Restoring Success: Doing the Right Thing
I believe that part of success both personally, professionally, as well as individually and collectively as a company is doing the “right thing” and feeling good about what you do. Successful restoration companies are built on trust and relationships. Trust in standing behind what you do. What is your promise? What is your message that conveys that you will do the right thing?
I always say, “I can’t promise you that we are perfect, that we will never make a mistake, but, what I can promise is that we will always stand behind what we do as a company.” There are several considerations to make in your commitment and your promise to doing the right thing.
Some convey this promise in the terms of a warranty. Depending on the type of service provided, a warranty may or may not apply and the terms will vary. Most insurance programs require a minimum one year warranty. We have a seven year warranty on repairs. If and when you have a warranty in place, you have to honor it. Have a protocol. A warranty call gets all the attention that any other call would get. The issue must be evaluated. Does it fall under the original scope of work, is there a product defect or workmanship issue, etc.? From that point, the repair or remedy is executed or the customer is explained why it is not a warranty issue. Sometimes, you remedy a situation merely as a goodwill gesture. Yes, this process costs money and yes you have to be fully committed to honoring your promise of “doing the right thing.”
Doing the right thing, regardless of costs, has a big picture impact on your company. Building and growing a business is challenging. How to spend advertising dollars, managing social media and staying on top of rapidly changing consumer behavior is no easy task. A company built and grown on always consistently doing the right thing by their customers is hard to top.
The next benefit to an organization who takes this concept seriously is the positive impact on company culture. When every team member of an organization knows that their company is motivated by doing the right thing (even when it costs money) it gives a sense of pride and commitment that is unmatched. Team members know or can sense if care about quality and standing behind each other’s work products and services is just a catch phrase and not carried out consistently. I recommend making sure everyone in your company knows that they can do their job and know without a doubt that their company will stand behind what they do. They can be proud to wear their company uniform because even if a mistake is made or an item accidently gets broken, they work in a company that will make it right.
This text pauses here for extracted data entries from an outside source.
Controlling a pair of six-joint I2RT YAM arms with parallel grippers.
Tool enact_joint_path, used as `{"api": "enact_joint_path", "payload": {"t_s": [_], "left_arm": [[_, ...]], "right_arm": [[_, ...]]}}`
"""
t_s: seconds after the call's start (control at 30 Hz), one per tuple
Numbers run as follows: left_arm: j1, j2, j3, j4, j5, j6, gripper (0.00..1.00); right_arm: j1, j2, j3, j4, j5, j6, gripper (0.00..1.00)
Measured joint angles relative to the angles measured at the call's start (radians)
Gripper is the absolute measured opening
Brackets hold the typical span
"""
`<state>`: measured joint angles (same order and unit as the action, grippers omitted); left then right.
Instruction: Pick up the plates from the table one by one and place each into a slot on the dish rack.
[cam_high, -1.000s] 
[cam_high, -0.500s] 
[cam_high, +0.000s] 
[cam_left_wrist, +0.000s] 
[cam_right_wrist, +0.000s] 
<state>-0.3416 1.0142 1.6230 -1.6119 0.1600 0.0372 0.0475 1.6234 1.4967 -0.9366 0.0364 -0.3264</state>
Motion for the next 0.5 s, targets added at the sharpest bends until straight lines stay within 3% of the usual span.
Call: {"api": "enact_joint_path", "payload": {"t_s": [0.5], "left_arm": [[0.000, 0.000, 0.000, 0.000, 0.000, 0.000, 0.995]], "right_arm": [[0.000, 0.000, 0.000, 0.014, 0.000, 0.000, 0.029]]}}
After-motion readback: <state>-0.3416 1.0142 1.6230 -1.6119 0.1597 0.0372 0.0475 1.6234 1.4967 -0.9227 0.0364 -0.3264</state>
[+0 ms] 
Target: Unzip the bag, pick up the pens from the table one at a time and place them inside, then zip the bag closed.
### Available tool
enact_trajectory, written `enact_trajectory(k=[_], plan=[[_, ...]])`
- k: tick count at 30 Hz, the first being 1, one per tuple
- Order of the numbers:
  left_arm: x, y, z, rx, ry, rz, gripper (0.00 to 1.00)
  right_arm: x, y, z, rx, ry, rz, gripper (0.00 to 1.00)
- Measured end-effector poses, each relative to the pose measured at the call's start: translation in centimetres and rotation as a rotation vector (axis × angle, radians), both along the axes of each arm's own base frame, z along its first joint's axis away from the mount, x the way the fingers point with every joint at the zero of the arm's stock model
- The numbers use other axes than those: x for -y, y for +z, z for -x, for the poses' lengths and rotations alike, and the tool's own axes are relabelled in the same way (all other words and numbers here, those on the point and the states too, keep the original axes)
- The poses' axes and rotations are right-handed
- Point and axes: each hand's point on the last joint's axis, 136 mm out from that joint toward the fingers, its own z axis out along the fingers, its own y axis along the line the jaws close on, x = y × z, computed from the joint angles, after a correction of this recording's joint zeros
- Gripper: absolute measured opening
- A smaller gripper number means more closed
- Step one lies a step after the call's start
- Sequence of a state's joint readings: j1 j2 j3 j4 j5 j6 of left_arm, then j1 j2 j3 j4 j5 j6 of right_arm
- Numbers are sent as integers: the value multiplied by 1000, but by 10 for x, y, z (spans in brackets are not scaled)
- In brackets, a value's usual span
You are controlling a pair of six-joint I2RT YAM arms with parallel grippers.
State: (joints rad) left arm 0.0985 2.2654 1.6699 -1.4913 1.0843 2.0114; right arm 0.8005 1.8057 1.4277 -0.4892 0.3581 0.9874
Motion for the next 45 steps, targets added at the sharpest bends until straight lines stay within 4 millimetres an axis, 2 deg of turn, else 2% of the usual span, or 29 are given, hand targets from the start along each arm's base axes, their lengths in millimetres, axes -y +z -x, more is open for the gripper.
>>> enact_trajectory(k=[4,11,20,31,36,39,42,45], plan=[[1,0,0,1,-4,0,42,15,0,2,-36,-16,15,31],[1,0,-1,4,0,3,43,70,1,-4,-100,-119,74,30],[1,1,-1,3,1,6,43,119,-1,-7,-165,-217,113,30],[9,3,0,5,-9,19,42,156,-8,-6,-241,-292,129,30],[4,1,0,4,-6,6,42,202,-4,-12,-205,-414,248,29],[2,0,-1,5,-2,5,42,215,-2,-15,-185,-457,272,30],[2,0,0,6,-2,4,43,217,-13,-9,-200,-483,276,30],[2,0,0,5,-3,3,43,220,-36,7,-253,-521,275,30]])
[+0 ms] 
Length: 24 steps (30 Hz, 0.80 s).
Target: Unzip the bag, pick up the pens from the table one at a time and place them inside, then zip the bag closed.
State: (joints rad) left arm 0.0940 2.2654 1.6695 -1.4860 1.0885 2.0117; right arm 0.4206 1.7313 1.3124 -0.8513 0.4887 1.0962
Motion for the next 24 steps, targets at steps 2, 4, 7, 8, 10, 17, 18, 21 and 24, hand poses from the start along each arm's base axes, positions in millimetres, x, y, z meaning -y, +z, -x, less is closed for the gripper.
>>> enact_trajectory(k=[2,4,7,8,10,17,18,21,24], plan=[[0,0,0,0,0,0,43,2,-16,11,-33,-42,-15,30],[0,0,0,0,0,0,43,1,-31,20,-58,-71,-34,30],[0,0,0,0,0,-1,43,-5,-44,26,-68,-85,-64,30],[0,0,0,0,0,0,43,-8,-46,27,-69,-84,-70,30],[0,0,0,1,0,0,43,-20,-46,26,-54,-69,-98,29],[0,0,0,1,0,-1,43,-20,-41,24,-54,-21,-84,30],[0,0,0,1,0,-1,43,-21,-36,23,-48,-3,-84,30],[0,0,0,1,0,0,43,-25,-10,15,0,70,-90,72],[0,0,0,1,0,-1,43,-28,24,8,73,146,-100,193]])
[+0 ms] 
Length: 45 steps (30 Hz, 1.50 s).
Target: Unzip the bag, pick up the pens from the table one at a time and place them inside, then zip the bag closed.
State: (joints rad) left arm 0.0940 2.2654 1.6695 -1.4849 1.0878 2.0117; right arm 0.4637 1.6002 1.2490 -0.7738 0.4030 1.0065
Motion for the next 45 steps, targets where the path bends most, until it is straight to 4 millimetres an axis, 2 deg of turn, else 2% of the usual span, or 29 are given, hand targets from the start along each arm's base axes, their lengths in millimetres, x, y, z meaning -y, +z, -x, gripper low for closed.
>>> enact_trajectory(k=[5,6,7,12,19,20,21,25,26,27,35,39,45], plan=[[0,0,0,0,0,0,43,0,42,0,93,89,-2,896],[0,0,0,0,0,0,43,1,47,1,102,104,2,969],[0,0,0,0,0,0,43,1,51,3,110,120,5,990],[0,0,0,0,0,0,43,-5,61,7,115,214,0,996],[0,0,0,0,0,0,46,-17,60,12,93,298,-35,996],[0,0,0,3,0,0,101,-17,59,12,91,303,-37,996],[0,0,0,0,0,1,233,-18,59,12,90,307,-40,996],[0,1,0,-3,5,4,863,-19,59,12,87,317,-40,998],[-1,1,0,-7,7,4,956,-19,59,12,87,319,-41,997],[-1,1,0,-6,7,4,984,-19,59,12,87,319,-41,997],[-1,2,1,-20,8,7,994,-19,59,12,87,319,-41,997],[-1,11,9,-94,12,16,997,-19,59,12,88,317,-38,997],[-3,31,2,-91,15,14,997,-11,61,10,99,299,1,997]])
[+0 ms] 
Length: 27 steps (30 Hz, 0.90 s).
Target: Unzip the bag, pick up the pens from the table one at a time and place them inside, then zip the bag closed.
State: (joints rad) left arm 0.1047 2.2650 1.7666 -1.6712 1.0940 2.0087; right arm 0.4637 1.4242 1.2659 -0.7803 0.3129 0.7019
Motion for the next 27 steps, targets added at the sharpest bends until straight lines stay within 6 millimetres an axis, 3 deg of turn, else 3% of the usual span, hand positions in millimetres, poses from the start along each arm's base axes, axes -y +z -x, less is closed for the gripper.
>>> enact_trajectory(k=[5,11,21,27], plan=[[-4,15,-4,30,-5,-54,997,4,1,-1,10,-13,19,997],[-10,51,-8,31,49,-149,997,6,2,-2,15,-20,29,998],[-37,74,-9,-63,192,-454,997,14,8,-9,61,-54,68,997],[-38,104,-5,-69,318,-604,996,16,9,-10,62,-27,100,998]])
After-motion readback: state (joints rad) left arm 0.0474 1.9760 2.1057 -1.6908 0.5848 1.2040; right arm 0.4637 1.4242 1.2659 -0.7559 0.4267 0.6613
This pride will also result in confidently delivered quality service.
I consider myself a student of service. Anytime I experience a frustration as a customer, I reflect on my operations and the quality of our service delivery from all angles.
“I want to speak to your supervisor!” Many of us have said this or have heard this. This is the scream of a frustrated customer who is speaking to someone who is unable to give them resolution or satisfaction. Employee empowerment is very important to a positive experience. Although there may be a need for certain parameters, an employee who knows their company will do the right thing should also be given the power to deliver the message. If something gets scratched or broke, the team should be empowered to say, “We will take care of that!” All of this is intertwined with service, satisfied customers and happy employees.
All of this must be done with balancing the quality of your work product and service as to minimize the costs of warranty work. However, the best of the best will still make a mistake, or perhaps an approach did not work out as expected. Yes, it does cost money; however, what is the cost of not living and breathing this philosophy?